These books are not only a quick read, they are worth a read because of the quality and their impact. Regardless of how many pages they have, these books have managed to be highly influential since their publication.
If you don’t have too much time to commit, here are some of the greatest books ever written which under a 100 pages (or so) long.
8 Most Influential Books Under 100 Pages
1. The Metamorphosis – Franz Kafka
The Metamorphosis is not only one of the best books under 100 pages, it’s one of the best books ever written.
A man wakes up one day to find he has been changed into a large insect. The story follows his efforts to deal with this, and his family’s reaction to the change. But it’s not just a story about a man turning into an insect. It’s a clever way of writing about how a family would deal with the main breadwinner becoming unable to work, and also on a wider scope, the way society reacts to someone who is disabled, or terminally ill.

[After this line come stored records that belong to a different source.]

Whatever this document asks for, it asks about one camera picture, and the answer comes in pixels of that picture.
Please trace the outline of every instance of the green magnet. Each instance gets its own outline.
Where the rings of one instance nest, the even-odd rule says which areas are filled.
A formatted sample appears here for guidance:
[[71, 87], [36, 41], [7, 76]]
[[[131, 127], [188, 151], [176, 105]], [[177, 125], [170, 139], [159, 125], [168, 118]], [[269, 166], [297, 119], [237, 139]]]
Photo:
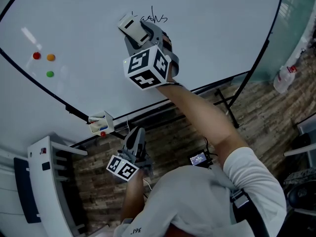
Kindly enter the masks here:
[[48, 71], [46, 73], [47, 77], [53, 77], [54, 76], [54, 72], [53, 71]]

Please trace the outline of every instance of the plastic bottle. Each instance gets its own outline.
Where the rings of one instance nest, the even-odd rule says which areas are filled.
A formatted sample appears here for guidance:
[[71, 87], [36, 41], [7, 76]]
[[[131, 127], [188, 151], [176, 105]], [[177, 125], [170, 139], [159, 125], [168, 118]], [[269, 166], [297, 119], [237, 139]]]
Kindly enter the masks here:
[[277, 74], [273, 86], [277, 92], [284, 94], [295, 79], [296, 67], [282, 67]]

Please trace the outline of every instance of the white t-shirt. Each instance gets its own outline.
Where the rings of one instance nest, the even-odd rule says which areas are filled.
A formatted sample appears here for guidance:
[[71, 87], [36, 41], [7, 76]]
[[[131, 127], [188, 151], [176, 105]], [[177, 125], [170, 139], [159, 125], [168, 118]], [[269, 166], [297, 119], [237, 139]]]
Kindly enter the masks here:
[[[279, 182], [246, 147], [232, 152], [223, 170], [249, 194], [270, 237], [277, 236], [286, 216]], [[114, 237], [162, 237], [170, 223], [197, 237], [253, 237], [248, 222], [236, 223], [233, 215], [230, 190], [218, 183], [212, 170], [184, 166], [161, 177], [144, 210], [131, 224], [118, 226]]]

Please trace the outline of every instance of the wooden floor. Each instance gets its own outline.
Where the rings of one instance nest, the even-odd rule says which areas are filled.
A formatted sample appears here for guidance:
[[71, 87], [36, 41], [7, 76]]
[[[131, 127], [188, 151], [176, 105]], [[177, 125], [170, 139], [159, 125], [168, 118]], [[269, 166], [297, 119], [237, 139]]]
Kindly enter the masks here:
[[[301, 156], [284, 158], [282, 155], [298, 135], [295, 123], [316, 112], [316, 58], [313, 51], [304, 57], [286, 95], [278, 94], [271, 84], [249, 83], [232, 107], [241, 125], [238, 131], [280, 182], [297, 168], [301, 159]], [[226, 96], [237, 88], [238, 85], [220, 87]], [[214, 91], [203, 97], [211, 103], [218, 101]], [[152, 186], [165, 173], [187, 165], [187, 155], [205, 148], [204, 138], [185, 118], [148, 131], [146, 141], [147, 152], [155, 162], [153, 177], [146, 178]], [[106, 166], [121, 146], [122, 140], [108, 135], [85, 145], [88, 156], [73, 158], [89, 233], [106, 224], [111, 228], [119, 224], [126, 183], [114, 178]]]

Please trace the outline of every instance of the small screen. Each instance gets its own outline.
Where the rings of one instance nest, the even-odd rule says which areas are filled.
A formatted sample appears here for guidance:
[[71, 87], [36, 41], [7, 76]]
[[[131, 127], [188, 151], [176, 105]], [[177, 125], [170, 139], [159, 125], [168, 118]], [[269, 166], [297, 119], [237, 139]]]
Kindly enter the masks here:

2. The Little Prince – Antoine de Saint-Exupery
(Featured in 7 Books That Will Change Your Outlook On Life)
The narrator is a downed pilot in the Sahara Desert, frantically trying to repair his wrecked plane. His efforts are interrupted one day by the apparition of a little, well, prince, who asks him to draw a sheep. “In the face of an overpowering mystery, you don’t dare disobey,” the narrator recalls. “Absurd as it seemed, a thousand miles from all inhabited regions and in danger of death, I took a scrap of paper and a pen out of my pocket.” And so begins their dialogue, which stretches the narrator’s imagination in all sorts of surprising, childlike directions.
3. Utopia – Thomas More
Utopia is a work of fiction and political philosophy. In his definition of Utopia, More’s gives us an oppressively conformist society which often parallels modern communist ideas. It is a society where freedom of choice, in modern terms, is sacrificed in a trade off for efficiency and order. The crux of this conundrum has always been, who gets to judge what is desirable in the quest for this efficiency and order.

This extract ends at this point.